Secondly, Is there any easy method to achieve this in POWERBI and display the count and time difference?

回答1:

This will find every START record regardless of how many times a CharacterID starts a session and then finds the following END record:

declare @t table(CharacterID bigint,EVENTTYPE nvarchar(100),TRIGGERTIME datetime);
insert into @t values
 (11052016190101,'START','2017-01-01 13:35:38.000')
,(11052016190101,'END','2017-01-06 08:05:18.620')
,(01012013010101,'START','2017-06-01 13:33:18.000')
,(01012013010101,'Player Left','2017-06-01 13:35:21.000')
,(01012013010101,'END','2017-06-01 13:38:22.000')
,(01012013010101,'START','2017-07-01 13:33:18.000')
,(01012013010101,'Player Left','2017-07-01 13:35:21.000')
,(01012013010101,'END','2017-07-01 13:38:22.000');

with Starts as
(
    select CharacterID
            ,EVENTTYPE
            ,TRIGGERTIME
    from @t
    where EVENTTYPE = 'START'
)
select s.CharacterID
        ,s.TRIGGERTIME as StartTime
        ,e.TRIGGERTIME as EndTime
from Starts s
    outer apply (select top 1 TRIGGERTIME
                    from @t
                    where CharacterID = s.CharacterID
                        and TRIGGERTIME > s.TRIGGERTIME
                        and EVENTTYPE = 'END'
                    order by TRIGGERTIME
                ) e
order by CharacterID
        ,StartTime;

I have slightly changed your test data so that it actually makes sense, but using the data in the script above, the output is as follows:

CharacterID    | StartTime               | EndTime
---------------+-------------------------+------------------------
1012013010101  | 2017-06-01 13:33:18.000 | 2017-06-01 13:38:22.000
1012013010101  | 2017-07-01 13:33:18.000 | 2017-07-01 13:38:22.000
11052016190101 | 2017-01-01 13:35:38.000 | 2017-01-06 08:05:18.620


回答2:

Based on some assumptions:

  • You only ever have one record per CharacterId for each of the two relevant EVENTTYPE values ("START" and "END")
  • Any record with an EVENTTYPE value of "END" will always have a later datetime value in TRIGGERTIME than the record for the same CharacterId with an EVENTTYPE of "START".

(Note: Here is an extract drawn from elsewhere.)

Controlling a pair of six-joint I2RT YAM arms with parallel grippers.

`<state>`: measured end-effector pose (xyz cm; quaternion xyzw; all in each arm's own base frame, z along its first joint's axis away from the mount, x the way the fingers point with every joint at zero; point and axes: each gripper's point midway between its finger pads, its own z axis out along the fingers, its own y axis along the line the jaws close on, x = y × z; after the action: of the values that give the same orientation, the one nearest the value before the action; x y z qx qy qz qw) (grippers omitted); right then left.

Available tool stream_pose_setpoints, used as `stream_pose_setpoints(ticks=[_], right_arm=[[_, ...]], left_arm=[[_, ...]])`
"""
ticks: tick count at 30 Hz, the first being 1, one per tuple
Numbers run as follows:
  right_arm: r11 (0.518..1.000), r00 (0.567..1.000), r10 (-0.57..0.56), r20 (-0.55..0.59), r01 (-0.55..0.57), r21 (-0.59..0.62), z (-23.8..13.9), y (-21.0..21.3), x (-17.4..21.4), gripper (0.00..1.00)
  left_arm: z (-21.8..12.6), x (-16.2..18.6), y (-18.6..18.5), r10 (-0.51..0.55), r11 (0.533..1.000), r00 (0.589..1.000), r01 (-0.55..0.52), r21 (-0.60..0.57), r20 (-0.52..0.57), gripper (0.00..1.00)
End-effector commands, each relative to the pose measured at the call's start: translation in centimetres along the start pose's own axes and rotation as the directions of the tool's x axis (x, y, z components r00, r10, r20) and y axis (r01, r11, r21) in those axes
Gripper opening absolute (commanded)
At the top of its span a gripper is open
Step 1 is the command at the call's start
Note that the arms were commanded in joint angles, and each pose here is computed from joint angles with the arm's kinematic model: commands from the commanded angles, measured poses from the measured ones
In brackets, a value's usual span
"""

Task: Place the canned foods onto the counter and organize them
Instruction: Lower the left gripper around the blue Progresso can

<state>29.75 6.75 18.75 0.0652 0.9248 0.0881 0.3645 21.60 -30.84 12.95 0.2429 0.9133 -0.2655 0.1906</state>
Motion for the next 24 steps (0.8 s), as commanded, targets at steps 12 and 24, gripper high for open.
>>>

You could use something like:

SELECT DISTINCT
    c.CharacterId,
    start.TRIGGERTIME AS StartTime,
    [end].TRIGGERTIME AS EndTime,
    DATEDIFF(s, start.TRIGGERTIME, [end].TRIGGERTIME) AS [TimeDiff(seconds)]
FROM [TABLE] c
OUTER APPLY
(
    SELECT TRIGGERTIME
    FROM [TABLE] s
    WHERE s.CharacterId = c.CharacterId
    AND s.EVENTTYPE = 'START'
) start
OUTER APPLY
(
    SELECT TRIGGERTIME
    FROM [TABLE] e
    WHERE e.CharacterId = c.CharacterId
    AND e.EVENTTYPE = 'END'
) [end]

If you want to present the time difference in a different way than just the number of seconds, that can be handled separately and there are lots of other questions on SO which deal with this.

You could equally move the OUTER APPLYs into subqueries in the SELECT clause, but this way make the logic a little easier to follow IMHO.